Like a magician pulling off the most incredible magic trick which will ‘wow’ most of the audience, it will not work on someone who has learned the same trick and how it is done. The trick becomes transparent and obvious.
You are that audience member. And you are dealing with hundreds of magicians on dating apps. Many are genuine people with good intentions, and a few are almost magic in how they hide the fact that they are not.
To be able to see the tricks we need to accept that a trick may be being used. To prepare for something we need to predict it. And to predict it we need to believe it can happen. The more we believe it can happen...The more prepared we will be.
One of our adages here at Protect is:
‘You may know me...But you have no idea who I am’.
Dating apps give dangerous men an effective opportunity to make us feel we ‘know them’.
Remember this: We don’t.
And we’re not even close to being able to until we meet, and in many cases still even then it takes time to see behind the mask, sometimes too late. The early warning signs are so important.
Let’s face it, apps aren’t the problem. Dangerous men are the problem. But the apps help bring those two things together and make it harder for us to see the warning signs early. So, awareness and preparation are important.
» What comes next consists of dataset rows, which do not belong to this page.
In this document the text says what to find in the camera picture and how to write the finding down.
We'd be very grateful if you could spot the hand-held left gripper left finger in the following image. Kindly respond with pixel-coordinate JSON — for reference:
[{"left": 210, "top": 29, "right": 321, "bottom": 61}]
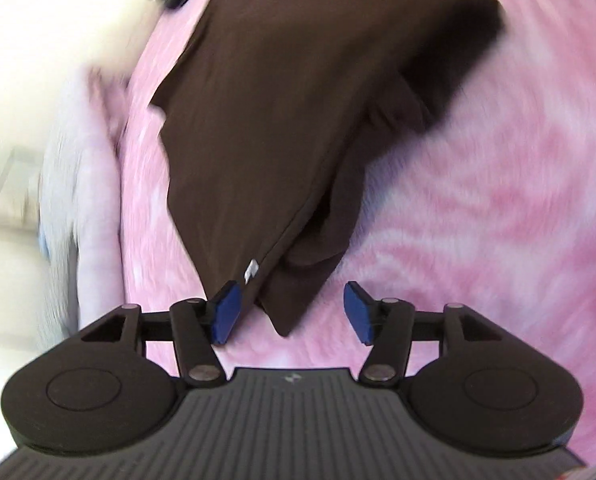
[{"left": 80, "top": 282, "right": 243, "bottom": 389}]

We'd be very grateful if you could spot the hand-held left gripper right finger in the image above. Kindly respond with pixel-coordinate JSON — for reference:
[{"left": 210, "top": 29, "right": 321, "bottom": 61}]
[{"left": 343, "top": 281, "right": 502, "bottom": 387}]

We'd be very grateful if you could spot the brown garment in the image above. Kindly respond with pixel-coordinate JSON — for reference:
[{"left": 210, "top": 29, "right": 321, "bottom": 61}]
[{"left": 149, "top": 0, "right": 507, "bottom": 338}]

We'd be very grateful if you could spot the pink fuzzy blanket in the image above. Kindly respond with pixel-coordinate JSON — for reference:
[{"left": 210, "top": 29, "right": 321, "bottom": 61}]
[{"left": 85, "top": 0, "right": 596, "bottom": 461}]

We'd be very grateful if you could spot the white striped blanket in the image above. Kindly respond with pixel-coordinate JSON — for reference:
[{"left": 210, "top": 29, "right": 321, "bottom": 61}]
[{"left": 36, "top": 67, "right": 125, "bottom": 332}]

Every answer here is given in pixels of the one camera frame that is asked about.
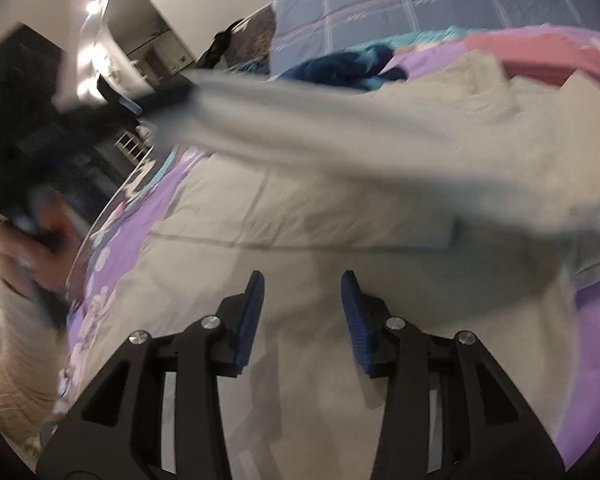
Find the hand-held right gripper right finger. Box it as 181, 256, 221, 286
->
340, 270, 566, 480

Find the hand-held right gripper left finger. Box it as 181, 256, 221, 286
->
36, 270, 266, 480

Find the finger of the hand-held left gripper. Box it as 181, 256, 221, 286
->
55, 74, 196, 126

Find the cream small shirt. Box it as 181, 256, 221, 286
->
67, 52, 600, 480

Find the person's left hand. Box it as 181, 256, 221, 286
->
0, 195, 83, 306

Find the white rack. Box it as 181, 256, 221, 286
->
112, 130, 153, 166

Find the black cloth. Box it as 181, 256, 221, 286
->
196, 19, 246, 68

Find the teal patterned cloth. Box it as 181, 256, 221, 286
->
230, 57, 272, 78

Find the brown patterned cloth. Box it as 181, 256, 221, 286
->
230, 2, 278, 63

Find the navy blue patterned cloth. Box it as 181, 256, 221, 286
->
280, 44, 408, 92

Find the purple floral bedsheet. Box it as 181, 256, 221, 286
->
40, 25, 600, 468

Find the grey plaid blanket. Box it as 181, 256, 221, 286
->
270, 0, 600, 78

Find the pink cloth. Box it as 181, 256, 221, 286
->
462, 30, 600, 86

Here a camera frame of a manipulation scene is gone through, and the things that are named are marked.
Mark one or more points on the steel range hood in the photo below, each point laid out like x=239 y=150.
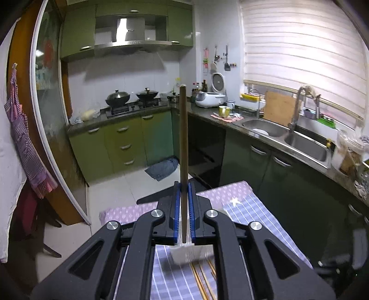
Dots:
x=129 y=44

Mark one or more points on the clear plastic bottle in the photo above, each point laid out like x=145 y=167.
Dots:
x=176 y=86

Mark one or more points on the green upper cabinets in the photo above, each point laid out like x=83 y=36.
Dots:
x=77 y=28

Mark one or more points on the wooden chopstick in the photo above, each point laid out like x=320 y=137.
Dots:
x=206 y=282
x=193 y=277
x=212 y=269

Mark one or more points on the white utensil holder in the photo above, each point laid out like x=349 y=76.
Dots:
x=187 y=253

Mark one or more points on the grey-blue floor mat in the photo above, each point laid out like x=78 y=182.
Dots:
x=163 y=168

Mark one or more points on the hanging ladle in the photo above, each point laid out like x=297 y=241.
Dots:
x=214 y=65

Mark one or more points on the plastic bag with yellow food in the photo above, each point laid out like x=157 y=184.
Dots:
x=86 y=115

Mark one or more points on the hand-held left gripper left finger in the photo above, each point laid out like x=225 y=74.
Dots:
x=178 y=213

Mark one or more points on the yellow sink rack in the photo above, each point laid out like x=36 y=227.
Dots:
x=249 y=97

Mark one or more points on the glass sliding door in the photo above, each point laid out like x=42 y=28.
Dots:
x=49 y=101

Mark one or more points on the white window blind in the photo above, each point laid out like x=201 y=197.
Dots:
x=297 y=43

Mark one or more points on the pink hanging tool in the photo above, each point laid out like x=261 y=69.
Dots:
x=205 y=59

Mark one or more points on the purple checkered apron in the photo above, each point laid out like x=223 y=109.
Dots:
x=26 y=144

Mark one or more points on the wooden cutting board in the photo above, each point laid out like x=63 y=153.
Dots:
x=278 y=108

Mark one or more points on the steel kitchen faucet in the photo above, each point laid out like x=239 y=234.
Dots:
x=297 y=109

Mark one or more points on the thin steel tap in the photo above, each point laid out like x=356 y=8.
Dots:
x=258 y=106

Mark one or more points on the dark condiment bottles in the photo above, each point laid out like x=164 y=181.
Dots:
x=203 y=88

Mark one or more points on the black hanging spatula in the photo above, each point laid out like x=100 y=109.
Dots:
x=227 y=67

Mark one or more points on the lilac patterned cloth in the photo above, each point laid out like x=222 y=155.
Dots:
x=129 y=213

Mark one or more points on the purple plaid tablecloth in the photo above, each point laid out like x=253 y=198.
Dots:
x=259 y=213

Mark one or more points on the white rice cooker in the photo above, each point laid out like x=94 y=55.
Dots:
x=207 y=99

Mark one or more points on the green plastic tray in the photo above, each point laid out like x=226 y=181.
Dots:
x=328 y=123

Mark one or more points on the black gas stove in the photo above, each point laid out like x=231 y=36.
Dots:
x=129 y=109

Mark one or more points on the clear plastic bag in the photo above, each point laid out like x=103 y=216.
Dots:
x=347 y=155

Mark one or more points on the white enamel cup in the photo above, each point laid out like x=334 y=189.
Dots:
x=230 y=105

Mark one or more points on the stainless double sink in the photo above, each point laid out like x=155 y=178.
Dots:
x=308 y=147

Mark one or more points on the black wok with lid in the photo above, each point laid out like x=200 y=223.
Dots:
x=117 y=98
x=147 y=94

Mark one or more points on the yellow-green mug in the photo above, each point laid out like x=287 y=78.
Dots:
x=223 y=111

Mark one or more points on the white bowl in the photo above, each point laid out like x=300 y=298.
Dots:
x=261 y=132

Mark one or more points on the dark red chair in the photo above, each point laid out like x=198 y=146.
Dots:
x=27 y=210

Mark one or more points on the pink dish cloth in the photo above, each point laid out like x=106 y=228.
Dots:
x=227 y=118

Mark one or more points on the small steel pot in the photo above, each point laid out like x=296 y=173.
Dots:
x=173 y=98

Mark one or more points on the white hanging sheet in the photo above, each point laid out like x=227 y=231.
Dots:
x=8 y=158

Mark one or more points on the green lower cabinets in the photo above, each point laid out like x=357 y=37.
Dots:
x=126 y=135

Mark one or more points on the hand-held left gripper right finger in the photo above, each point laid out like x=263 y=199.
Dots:
x=191 y=213

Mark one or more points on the green cabinets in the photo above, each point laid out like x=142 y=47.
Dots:
x=77 y=28
x=126 y=135

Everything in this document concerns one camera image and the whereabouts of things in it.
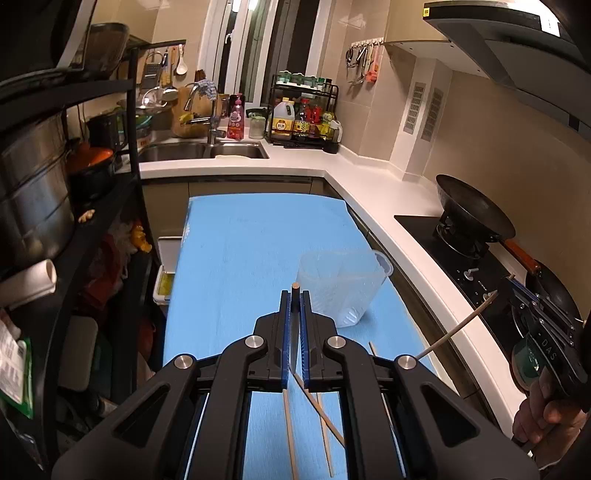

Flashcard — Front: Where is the kitchen cabinet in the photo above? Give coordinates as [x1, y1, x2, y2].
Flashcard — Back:
[141, 176, 346, 241]

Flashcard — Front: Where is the blue tablecloth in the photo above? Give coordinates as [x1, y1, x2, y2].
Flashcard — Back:
[161, 194, 439, 480]

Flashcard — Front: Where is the row of spice jars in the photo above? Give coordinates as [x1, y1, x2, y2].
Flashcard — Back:
[276, 71, 332, 91]

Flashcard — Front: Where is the orange-handled peeler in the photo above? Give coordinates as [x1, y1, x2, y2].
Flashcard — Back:
[365, 46, 381, 85]

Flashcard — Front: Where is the metal strainer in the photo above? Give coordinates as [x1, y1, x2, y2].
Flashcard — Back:
[140, 87, 168, 110]

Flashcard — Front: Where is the black gas stove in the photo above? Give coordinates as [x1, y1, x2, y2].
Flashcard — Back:
[394, 214, 555, 344]

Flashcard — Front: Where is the yellow toy figure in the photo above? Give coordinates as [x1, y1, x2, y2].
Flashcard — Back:
[129, 220, 153, 254]

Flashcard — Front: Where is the large steel stockpot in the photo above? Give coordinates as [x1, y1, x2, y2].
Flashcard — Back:
[0, 114, 77, 274]

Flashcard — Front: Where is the black frying pan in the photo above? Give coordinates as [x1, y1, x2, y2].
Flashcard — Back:
[524, 260, 586, 326]

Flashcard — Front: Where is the metal grater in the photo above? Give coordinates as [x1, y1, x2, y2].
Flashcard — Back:
[140, 52, 165, 91]

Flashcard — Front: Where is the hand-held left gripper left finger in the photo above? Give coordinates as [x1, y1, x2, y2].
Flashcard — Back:
[51, 290, 294, 480]

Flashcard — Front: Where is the wooden cutting board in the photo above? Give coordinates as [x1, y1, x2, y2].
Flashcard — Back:
[171, 84, 209, 139]

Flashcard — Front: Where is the red plastic bag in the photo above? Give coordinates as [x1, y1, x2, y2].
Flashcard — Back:
[85, 234, 127, 317]

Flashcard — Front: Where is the pink detergent bottle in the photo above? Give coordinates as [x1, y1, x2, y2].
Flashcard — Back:
[226, 93, 246, 142]

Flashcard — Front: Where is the black shelf rack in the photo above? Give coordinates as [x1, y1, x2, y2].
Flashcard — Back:
[0, 39, 188, 467]

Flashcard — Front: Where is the range hood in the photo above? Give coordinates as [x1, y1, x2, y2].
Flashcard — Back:
[422, 0, 591, 136]

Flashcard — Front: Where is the cooking oil bottle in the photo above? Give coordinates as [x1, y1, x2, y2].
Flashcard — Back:
[270, 99, 296, 139]

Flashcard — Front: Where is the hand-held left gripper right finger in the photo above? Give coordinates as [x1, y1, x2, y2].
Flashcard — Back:
[300, 290, 541, 480]

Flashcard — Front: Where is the black spice rack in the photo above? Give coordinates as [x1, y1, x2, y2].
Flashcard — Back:
[265, 71, 341, 152]

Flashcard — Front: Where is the black wok with wooden handle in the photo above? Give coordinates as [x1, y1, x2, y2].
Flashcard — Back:
[435, 174, 542, 274]

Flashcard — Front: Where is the black pot with orange lid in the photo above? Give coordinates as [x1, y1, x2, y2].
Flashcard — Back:
[68, 142, 117, 200]

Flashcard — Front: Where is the white trash bin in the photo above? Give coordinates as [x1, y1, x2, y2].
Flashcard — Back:
[152, 236, 185, 304]

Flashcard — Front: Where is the stainless steel sink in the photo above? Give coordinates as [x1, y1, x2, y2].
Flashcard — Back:
[137, 140, 270, 163]

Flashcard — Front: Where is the person's right hand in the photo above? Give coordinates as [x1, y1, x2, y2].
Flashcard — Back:
[512, 367, 588, 459]

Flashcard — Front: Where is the clear plastic utensil holder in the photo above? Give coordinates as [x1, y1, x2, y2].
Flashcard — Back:
[298, 249, 394, 329]

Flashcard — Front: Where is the chrome kitchen faucet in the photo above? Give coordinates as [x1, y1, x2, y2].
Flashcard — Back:
[184, 82, 228, 147]

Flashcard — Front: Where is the green printed package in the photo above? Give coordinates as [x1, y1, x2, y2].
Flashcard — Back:
[0, 322, 36, 420]

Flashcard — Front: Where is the white storage box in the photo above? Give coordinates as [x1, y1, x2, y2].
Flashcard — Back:
[58, 315, 101, 392]

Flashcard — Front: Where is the wall vent grille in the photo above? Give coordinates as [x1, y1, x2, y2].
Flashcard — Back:
[420, 87, 444, 142]
[404, 82, 426, 136]

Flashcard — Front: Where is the white paper roll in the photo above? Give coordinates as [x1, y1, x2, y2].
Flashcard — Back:
[0, 258, 58, 311]

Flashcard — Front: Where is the dark soy sauce bottle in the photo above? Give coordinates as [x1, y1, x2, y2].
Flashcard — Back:
[293, 99, 310, 137]

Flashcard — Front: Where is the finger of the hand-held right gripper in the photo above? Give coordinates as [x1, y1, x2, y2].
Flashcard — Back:
[509, 299, 561, 352]
[505, 274, 583, 329]

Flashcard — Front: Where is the window frame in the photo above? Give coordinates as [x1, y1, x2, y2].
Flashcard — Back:
[198, 0, 334, 106]

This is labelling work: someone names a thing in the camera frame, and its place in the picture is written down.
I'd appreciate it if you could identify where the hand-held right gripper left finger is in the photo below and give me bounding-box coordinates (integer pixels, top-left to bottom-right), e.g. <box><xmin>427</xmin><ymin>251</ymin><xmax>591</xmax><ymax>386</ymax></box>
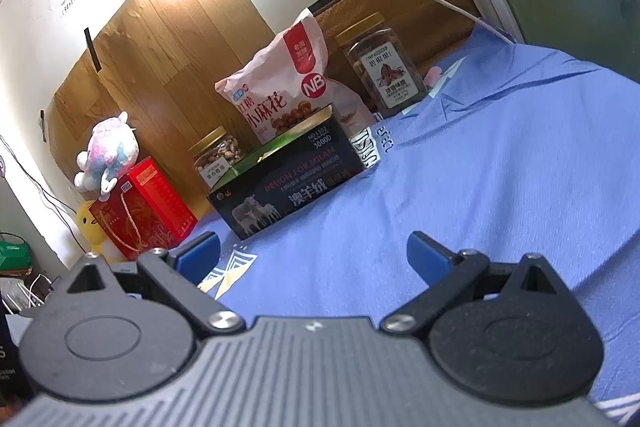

Remember, predators don’t look like bad guys. They don’t wear a ‘bad guy’ costume like we see in the movies. Only their behaviours can alert us to their true intentions and to who they really are.
You’ve read this far. You’re awesome. You care about this or you would have stopped reading. Take one extra step and have a think about your safety strategies when using dating apps.
Does someone else always know where you are and who you are meeting? Have you made a ‘check in’ plan with them?
Do you know how the emergency app on your phone works and have you practiced with it? Do you have basic Self-Defence skills? Can you be a real B.I.T.C.H when you need to?
It’s wrong and unfair that we should have to worry about this even being a thing. But it is a thing and always will be. So rather than deny it, let’s deal with it together.